If you’re an ABRHS student, have been to Boston at least once in your life, and are reading this article, you’re probably familiar with the T, the go-to train agency for group trips to Beantown and history extra credit assignments. The Massachusetts Bay Transportation Authority (MBTA) has long been Boston’s center of transportation, allowing millions of commuters to get to work over its 126-year lifespan. But recently, while the system regularly carries upwards of 700,000 riders daily, it has been plagued by numerous issues that have made traveling on the MBTA both unreliable and unpleasant.
One of the most pertinent issues facing the MBTA in recent months has been the frequent shutdowns and delays on the Commuter Rail, buses, and subways. To continue providing access to transportation, the agency implements slow, overcrowded buses that are free for riders. Especially during the COVID pandemic, when concerns arose over contracting the potentially deadly coronavirus, riders feared being in close proximity with passengers on the shuttles as well as the underground trains, which often suffer from insufficient ventilation. As a result, the MBTA experienced record low ridership throughout the pandemic, and the shuttles drained the agency of funding necessary for repairs. In fact, even today, the average weekday ridership on the bus and subway is still only 58 percent of what it was before the rise of COVID. Currently, the shuttles are still in operation, and as passengers begin to return to the pre-pandemic routine, they are raising concerns about the lack of space on the vehicles and hope that the buses and subway systems will return to pristine condition in the near future.
Although trains are less crowded than shuttle buses, they are unreliable in terms of safety and timing. They are frequently late by up to forty minutes with no updates being posted on the MBTA’s website, leaving commuters waiting on platforms for extended periods of time and causing them to miss appointments and arrive late to work. On the other hand, in 2017, a train company in Tokyo formally apologized after one of its trains departed from a station twenty seconds early. Additionally, passengers raise concerns surrounding safety. Last summer, an Orange Line train derailed and another one set on fire over a bridge. Consequently, the entire Orange Line was shut down for 30 days of repairs. More recently, a ceiling panel came crashing down from the ceiling of Harvard station and nearly crushed a rider. Additionally, two men died in 2022 at the hands of the outdated system: the first man fell through rusted stairs and the second got stuck between closing doors. Ultimately, many riders are fearing for their lives when on the premises of these stations. However, metro stations in other countries, particularly in East Asian cities like Shanghai and Singapore, include screen doors which shield riders from the tracks and open only when a train has arrived. Station improvements will be necessary for the MBTA to earn riders’ trust again.
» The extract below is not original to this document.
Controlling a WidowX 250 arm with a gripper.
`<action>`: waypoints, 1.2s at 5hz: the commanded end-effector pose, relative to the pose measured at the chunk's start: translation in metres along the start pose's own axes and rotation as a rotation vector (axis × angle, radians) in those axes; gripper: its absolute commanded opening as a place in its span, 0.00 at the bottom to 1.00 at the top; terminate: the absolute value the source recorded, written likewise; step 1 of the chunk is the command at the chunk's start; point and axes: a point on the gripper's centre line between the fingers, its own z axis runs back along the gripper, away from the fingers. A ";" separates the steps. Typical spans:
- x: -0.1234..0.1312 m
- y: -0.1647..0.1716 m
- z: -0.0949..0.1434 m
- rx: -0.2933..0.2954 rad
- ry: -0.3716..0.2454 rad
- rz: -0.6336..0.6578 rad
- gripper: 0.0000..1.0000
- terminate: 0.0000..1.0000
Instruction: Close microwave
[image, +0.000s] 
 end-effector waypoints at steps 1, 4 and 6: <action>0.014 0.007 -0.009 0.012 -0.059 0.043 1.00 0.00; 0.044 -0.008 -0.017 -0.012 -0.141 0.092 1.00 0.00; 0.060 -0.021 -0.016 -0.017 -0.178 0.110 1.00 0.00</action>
While these issues are certainly frustrating for commuters, they can’t just be fixed immediately; the MBTA is also facing a lack of sufficient funding. Budget cuts in recent years have forced the system to reduce its overall quality and increase fares for riders. Additionally, the lack of adequate funding results in the maintenance and upkeep issues at stations and on trains, further decreasing the reliability and safety of the system. However, some Massachusetts officials have demonstrated a desire to provide more funding for the MBTA; for example, Boston mayor Michelle Wu, with her “Free the T” campaign, has been fighting to get enough funding to the T so that one day, it might be fare-free.
The MBTA plays a vital role in the transportation infrastructure of the Boston area, and it is in dire need of improvement. From frequent shutdowns and unreliable service to funding shortcomings and commuter safety, the system faces countless problems that make it difficult for people to trust and utilize the system. In the future, hopefully, the MBTA will have the proper funding to provide a safe, efficient, and reliable transportation system for the people of Massachusetts.